But common sense also tells us that hunting big game had low chance of success, especially in the Paleolithic, when, by definition, our forebears were armed with rudimentary tools. The odds of a successful hunt stand as meager as 3% on any given day, based on data gathered from modern hunter-gatherer societies in Africa,
Contemporary hunter-gatherer societies exhibit a notable breadth in their dietary patterns. The Gwi San people in Botswana took 80% of their calories form carbohydrate-rich sugary melons and starchy roots. The Yanomami people in the Amazon rain forest are foraging horticulturalists (they cultivate plants in small scale), while the Sam of Scandinavia are pastoralist (they raise livestock on natural pastures). The Hadza people in Tanzania is probably the most studied hunter-gatherers. They have a diversified diet: tubers, berries, meat, baobab and Honey.
But we should be careful drawing conclusions about our ancestors’ diet from modern hunter-gatherer communities. They may not live like us, but they didn’t stop evolving and reacting to the changing environment for the last 10,000 years. For the same reason an American will not use present-day British English as reference point for pre-Mayflower speech in the UK. Some of these changes are even man-made, as opposed to natural. If Martians land in North American today, they might conclude that Indians evolved to live in remote and extremely harsh environments. The Lacandon people living in the jungles of Mexico are one of the most isolated indigenous people. They used to be held up as an example of what primitive life would have been like if people didn’t start framing. But we now know they are descendants of Mayan people who ran away from the Spanish colonists.

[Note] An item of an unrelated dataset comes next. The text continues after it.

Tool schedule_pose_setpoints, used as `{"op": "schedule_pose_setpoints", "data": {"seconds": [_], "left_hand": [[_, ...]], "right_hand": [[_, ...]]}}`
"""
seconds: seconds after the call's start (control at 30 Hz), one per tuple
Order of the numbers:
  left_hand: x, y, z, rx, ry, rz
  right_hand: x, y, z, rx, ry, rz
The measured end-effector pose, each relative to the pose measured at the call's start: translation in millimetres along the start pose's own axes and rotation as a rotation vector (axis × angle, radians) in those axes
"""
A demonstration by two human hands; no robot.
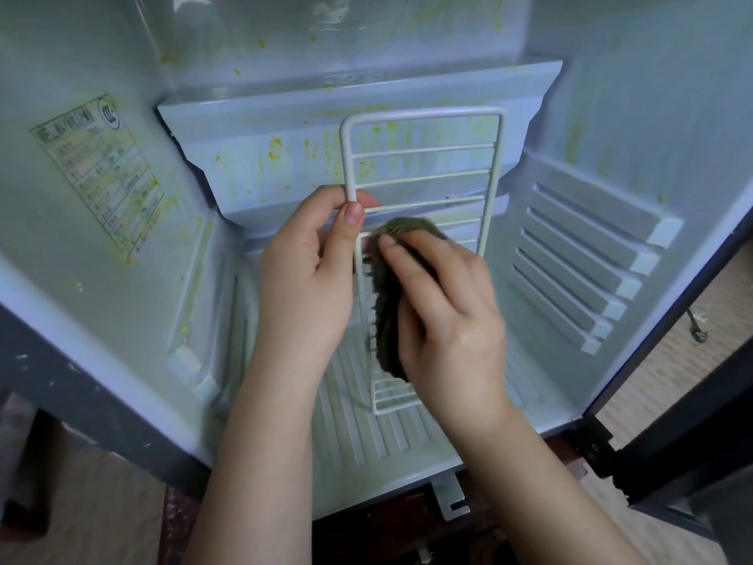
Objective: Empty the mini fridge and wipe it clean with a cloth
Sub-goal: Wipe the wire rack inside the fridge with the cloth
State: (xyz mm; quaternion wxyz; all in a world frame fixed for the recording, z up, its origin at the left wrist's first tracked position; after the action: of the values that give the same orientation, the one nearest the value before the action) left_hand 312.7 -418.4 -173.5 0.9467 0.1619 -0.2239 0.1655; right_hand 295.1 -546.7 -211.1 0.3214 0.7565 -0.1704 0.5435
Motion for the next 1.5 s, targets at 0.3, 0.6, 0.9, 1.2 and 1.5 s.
{"op": "schedule_pose_setpoints", "data": {"seconds": [0.3,0.6,0.9,1.2,1.5], "left_hand": [[-2.9,-2.2,5.5,0.016,-0.018,0.005],[-5.4,1.8,4.7,0.017,0.037,-0.07],[-5.8,0.3,5.1,-0.04,0.063,-0.13],[-5.3,5.6,5.1,-0.047,0.063,-0.11],[-4.5,3.2,1.6,-0.096,0.099,-0.114]], "right_hand": [[-1.5,3.7,0.4,0.029,-0.086,0.054],[-2.9,-2.6,0.5,0.059,-0.024,0.028],[-9.9,3.4,5.9,0.024,-0.187,0.169],[-7.7,-5.2,-7.1,0.055,-0.051,0.056],[-9.9,1.9,15.7,-0.015,-0.174,0.132]]}}
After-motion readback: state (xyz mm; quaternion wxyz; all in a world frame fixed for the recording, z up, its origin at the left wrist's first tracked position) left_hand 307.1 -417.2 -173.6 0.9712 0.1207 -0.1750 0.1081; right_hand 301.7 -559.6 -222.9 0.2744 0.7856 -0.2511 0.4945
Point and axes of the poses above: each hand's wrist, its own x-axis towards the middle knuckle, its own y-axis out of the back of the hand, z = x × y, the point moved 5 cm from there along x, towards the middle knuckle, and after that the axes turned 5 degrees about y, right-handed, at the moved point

Some of the best scientific evidence of what humans evolved to eat can be found in our anatomy. You can tell from the shape of teeth what food they are designed to eat. Carnivores have teeth that are sharp and pointed. They have elongated and pointed canine teeth to capture and hold on to preys. They use their teeth like guillotines to cut and tear flesh and bones. Even their molars have short cutting edges. On the other hand, herbivores have molars that are broad and flat, even with grooves like a washing board, so they can easily grind fibrous plant materials. They have prominent incisor teeth that are optimized for biting off plant parts. Herbivores move their teeth laterally while carnivores move their teeth up and down, which results in different joints and muscles.
However, just because teeth are adapted to eat certain food does not mean that’s what their owners normally eat. The mangabeys are monkeys living in the Kibble National Park of Uganda is a case in point. They normally have no problem finding fleshy fruits and soft young leaves in their habitat. However, in 1997, there was a particularly strong El Niño event. The mangabeys couldn’t find their preferred foods. However, they wear able to shift to bard and hard seeds because they have thickly enameled, strong teeth and big heave jaws to crush hard, brittle foods. Their anatomy might not help the Mangabe to get the most out of their preferred food, but it helps them survive once in a life time extreme weather.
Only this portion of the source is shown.